About this task: In the records below, find each line with "whole" and copy it.

Supplied data:
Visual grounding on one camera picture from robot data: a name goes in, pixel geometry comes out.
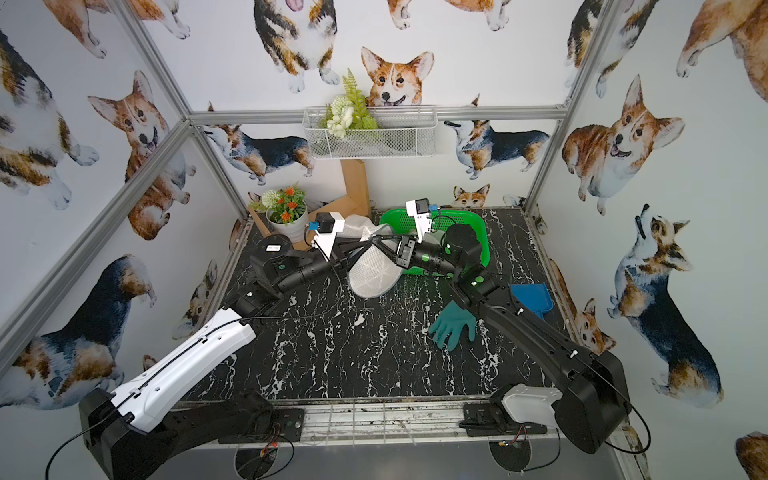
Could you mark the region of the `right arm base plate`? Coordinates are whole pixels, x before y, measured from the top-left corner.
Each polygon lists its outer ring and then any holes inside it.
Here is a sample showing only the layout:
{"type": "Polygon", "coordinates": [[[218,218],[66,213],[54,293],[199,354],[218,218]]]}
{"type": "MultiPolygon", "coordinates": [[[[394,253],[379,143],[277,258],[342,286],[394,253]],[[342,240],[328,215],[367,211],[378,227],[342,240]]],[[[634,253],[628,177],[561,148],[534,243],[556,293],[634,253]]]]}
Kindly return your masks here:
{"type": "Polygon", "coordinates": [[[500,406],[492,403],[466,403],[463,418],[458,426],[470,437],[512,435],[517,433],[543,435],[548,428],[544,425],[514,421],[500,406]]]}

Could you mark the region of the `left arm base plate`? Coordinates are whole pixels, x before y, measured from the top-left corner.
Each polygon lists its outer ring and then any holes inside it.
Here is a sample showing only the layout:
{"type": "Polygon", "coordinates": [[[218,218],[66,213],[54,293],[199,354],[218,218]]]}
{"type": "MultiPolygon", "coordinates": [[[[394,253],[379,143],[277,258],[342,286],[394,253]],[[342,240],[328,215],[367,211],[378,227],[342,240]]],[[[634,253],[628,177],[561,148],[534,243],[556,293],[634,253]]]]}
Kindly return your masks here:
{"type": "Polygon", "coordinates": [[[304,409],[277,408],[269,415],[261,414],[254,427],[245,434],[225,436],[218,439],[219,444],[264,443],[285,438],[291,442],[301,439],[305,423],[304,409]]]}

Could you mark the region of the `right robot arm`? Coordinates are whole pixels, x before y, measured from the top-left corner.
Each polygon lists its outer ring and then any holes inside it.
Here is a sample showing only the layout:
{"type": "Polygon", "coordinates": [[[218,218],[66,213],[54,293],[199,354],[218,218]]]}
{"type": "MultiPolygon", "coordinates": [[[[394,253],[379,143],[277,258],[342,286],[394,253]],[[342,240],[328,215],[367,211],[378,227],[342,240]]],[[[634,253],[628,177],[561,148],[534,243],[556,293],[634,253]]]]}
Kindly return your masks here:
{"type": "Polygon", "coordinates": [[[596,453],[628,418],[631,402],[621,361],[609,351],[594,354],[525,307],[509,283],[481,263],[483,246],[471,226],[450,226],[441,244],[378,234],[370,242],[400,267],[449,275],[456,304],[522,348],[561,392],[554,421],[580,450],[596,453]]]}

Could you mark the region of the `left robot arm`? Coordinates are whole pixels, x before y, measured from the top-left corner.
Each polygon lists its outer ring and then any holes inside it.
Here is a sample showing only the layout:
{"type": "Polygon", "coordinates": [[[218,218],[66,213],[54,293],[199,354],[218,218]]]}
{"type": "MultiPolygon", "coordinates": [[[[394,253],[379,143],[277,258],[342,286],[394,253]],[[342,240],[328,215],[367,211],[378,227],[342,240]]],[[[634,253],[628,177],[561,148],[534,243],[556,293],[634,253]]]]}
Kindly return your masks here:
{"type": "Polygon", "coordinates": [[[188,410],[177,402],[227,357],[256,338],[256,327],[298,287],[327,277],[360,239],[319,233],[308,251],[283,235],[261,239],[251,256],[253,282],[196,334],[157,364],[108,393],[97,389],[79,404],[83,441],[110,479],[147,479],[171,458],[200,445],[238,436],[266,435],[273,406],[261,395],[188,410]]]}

* * *

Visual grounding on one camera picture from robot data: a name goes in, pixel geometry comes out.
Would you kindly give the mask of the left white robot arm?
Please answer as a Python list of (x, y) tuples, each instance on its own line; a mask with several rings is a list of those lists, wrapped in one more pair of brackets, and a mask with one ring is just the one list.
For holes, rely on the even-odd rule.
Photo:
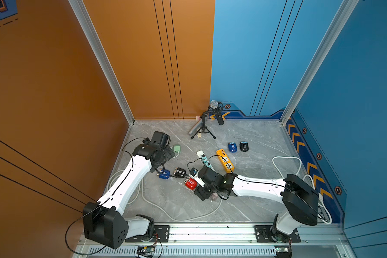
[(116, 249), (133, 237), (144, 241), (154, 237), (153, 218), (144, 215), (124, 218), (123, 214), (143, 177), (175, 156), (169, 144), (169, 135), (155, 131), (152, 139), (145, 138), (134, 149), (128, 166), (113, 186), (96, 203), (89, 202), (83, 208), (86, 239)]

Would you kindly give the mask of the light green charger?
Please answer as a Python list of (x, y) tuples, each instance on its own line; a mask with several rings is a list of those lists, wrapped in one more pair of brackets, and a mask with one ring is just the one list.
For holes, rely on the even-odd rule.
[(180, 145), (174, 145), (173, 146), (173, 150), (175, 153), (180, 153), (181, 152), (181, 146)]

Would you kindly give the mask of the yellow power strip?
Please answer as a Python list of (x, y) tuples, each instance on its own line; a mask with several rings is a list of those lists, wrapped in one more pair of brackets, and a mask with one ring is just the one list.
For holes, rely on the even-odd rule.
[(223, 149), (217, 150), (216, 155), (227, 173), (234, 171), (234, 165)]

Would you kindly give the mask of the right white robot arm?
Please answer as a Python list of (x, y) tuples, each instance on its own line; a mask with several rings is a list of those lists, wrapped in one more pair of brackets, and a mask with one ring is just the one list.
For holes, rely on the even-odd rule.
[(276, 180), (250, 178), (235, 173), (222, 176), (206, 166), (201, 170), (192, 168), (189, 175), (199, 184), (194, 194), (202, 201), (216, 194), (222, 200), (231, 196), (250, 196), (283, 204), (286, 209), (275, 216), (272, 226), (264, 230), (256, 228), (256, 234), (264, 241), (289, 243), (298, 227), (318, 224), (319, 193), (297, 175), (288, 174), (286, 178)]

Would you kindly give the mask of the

==

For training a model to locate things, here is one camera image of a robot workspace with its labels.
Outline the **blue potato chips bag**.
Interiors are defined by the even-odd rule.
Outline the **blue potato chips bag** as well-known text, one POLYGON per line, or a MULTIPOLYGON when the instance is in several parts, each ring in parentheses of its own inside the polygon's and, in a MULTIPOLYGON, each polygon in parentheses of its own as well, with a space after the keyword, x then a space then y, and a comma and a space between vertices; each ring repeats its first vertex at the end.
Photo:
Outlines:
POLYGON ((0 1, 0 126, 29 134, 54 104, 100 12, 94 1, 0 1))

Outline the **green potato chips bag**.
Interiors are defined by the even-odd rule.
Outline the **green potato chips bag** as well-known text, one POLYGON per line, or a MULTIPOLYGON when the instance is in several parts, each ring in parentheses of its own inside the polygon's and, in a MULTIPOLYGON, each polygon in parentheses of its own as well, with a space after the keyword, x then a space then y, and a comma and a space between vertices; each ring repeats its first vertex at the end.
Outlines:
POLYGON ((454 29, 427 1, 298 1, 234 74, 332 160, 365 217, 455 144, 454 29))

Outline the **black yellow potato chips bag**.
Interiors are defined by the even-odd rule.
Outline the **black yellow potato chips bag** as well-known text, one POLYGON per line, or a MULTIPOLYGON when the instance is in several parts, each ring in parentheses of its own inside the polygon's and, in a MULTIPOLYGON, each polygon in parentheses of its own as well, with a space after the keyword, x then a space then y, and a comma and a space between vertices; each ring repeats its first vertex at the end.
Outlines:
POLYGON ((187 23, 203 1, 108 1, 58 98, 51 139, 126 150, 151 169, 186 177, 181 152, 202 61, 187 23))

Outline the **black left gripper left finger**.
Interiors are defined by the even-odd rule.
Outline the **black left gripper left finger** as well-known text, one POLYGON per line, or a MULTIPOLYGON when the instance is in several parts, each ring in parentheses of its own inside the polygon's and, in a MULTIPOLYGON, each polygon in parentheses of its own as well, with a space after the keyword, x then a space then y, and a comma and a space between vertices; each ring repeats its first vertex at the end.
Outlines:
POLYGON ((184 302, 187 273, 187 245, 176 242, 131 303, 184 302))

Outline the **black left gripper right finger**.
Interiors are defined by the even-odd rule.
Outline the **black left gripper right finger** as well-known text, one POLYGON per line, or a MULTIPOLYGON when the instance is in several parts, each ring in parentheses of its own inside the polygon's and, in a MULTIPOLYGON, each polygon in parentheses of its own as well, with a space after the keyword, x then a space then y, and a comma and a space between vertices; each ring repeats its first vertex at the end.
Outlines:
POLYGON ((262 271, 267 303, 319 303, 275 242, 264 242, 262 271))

Task output:
Could you mark the region of the `right arm base plate`? Coordinates are whole pixels, x before y, measured from the top-left corner.
Could you mark the region of the `left arm base plate`? Coordinates are whole pixels, x before y, measured from the top-left corner.
Could you mark the region of the `right robot arm`? Coordinates are whole pixels, x before y, measured from the top-left corner.
Could you mark the region of the `left robot arm`? Coordinates are whole pixels, x before y, measured from the top-left corner.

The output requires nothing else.